__About this task__
Restate exactly the lines from the top of the listing below to the line containing "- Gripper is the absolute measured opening"; the remaining lines are not wanted.

__Supplied material__

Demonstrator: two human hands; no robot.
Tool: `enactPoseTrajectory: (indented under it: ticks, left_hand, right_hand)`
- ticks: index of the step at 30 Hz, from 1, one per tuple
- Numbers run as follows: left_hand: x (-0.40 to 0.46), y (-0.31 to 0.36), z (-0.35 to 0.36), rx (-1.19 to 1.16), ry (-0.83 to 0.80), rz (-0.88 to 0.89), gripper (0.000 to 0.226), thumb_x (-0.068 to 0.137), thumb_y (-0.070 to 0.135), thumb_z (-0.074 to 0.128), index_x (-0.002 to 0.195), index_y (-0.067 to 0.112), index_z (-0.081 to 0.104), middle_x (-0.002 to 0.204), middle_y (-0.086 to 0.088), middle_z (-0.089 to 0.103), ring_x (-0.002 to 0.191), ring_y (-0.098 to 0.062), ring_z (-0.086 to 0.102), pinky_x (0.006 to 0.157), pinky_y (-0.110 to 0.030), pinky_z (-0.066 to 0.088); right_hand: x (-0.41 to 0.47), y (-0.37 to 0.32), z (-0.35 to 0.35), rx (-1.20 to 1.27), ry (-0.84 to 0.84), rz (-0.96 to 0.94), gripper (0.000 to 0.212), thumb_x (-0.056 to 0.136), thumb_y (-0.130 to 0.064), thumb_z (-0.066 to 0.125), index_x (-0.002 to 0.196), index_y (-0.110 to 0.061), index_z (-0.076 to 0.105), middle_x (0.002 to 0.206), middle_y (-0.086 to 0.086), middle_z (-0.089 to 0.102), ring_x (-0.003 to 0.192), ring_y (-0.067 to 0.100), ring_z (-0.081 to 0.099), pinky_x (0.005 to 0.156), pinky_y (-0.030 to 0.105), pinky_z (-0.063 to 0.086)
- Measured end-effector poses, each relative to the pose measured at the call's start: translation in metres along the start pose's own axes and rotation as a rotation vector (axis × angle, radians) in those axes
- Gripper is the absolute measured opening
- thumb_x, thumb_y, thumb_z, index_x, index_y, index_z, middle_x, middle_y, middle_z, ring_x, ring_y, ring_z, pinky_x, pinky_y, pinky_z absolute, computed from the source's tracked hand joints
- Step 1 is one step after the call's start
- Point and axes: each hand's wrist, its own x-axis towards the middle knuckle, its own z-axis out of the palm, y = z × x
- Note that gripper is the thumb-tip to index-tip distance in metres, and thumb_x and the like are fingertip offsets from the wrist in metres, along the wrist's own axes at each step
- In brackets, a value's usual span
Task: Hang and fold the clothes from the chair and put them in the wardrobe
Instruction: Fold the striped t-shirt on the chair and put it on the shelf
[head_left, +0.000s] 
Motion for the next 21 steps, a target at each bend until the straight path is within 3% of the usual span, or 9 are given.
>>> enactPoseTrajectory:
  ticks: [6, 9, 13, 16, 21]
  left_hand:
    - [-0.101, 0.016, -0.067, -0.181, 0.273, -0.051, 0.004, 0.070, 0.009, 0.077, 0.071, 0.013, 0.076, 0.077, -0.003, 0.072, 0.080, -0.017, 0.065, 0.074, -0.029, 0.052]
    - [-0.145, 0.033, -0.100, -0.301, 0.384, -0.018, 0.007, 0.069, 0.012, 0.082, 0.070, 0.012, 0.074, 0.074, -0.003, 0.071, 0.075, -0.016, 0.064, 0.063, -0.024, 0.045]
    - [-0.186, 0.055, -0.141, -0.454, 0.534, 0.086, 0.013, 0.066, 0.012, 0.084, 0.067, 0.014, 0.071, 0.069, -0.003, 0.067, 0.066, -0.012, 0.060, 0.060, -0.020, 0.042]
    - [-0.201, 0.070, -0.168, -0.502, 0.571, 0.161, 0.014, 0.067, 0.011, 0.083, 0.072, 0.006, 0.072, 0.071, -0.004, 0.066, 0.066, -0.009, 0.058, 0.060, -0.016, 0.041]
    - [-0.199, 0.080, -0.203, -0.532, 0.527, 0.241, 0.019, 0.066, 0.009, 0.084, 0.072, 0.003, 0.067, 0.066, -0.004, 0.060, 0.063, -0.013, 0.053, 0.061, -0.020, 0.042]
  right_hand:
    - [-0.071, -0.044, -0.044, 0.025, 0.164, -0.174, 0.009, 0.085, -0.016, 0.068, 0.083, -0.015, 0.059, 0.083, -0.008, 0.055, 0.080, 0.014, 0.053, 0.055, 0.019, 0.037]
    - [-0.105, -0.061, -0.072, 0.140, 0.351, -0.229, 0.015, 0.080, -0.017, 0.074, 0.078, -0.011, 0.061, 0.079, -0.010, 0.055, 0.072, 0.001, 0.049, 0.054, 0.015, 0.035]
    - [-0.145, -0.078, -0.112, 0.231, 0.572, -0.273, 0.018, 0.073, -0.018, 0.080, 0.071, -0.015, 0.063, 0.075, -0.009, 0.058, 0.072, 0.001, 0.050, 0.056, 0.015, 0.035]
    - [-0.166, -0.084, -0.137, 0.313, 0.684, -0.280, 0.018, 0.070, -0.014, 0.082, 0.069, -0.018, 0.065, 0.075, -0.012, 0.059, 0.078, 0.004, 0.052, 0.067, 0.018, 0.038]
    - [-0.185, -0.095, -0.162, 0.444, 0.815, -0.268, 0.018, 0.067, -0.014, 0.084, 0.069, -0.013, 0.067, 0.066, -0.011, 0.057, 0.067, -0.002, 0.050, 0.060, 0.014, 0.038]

__Response below__
Demonstrator: two human hands; no robot.
Tool: `enactPoseTrajectory: (indented under it: ticks, left_hand, right_hand)`
- ticks: index of the step at 30 Hz, from 1, one per tuple
- Numbers run as follows: left_hand: x (-0.40 to 0.46), y (-0.31 to 0.36), z (-0.35 to 0.36), rx (-1.19 to 1.16), ry (-0.83 to 0.80), rz (-0.88 to 0.89), gripper (0.000 to 0.226), thumb_x (-0.068 to 0.137), thumb_y (-0.070 to 0.135), thumb_z (-0.074 to 0.128), index_x (-0.002 to 0.195), index_y (-0.067 to 0.112), index_z (-0.081 to 0.104), middle_x (-0.002 to 0.204), middle_y (-0.086 to 0.088), middle_z (-0.089 to 0.103), ring_x (-0.002 to 0.191), ring_y (-0.098 to 0.062), ring_z (-0.086 to 0.102), pinky_x (0.006 to 0.157), pinky_y (-0.110 to 0.030), pinky_z (-0.066 to 0.088); right_hand: x (-0.41 to 0.47), y (-0.37 to 0.32), z (-0.35 to 0.35), rx (-1.20 to 1.27), ry (-0.84 to 0.84), rz (-0.96 to 0.94), gripper (0.000 to 0.212), thumb_x (-0.056 to 0.136), thumb_y (-0.130 to 0.064), thumb_z (-0.066 to 0.125), index_x (-0.002 to 0.196), index_y (-0.110 to 0.061), index_z (-0.076 to 0.105), middle_x (0.002 to 0.206), middle_y (-0.086 to 0.086), middle_z (-0.089 to 0.102), ring_x (-0.003 to 0.192), ring_y (-0.067 to 0.100), ring_z (-0.081 to 0.099), pinky_x (0.005 to 0.156), pinky_y (-0.030 to 0.105), pinky_z (-0.063 to 0.086)
- Measured end-effector poses, each relative to the pose measured at the call's start: translation in metres along the start pose's own axes and rotation as a rotation vector (axis × angle, radians) in those axes
- Gripper is the absolute measured opening

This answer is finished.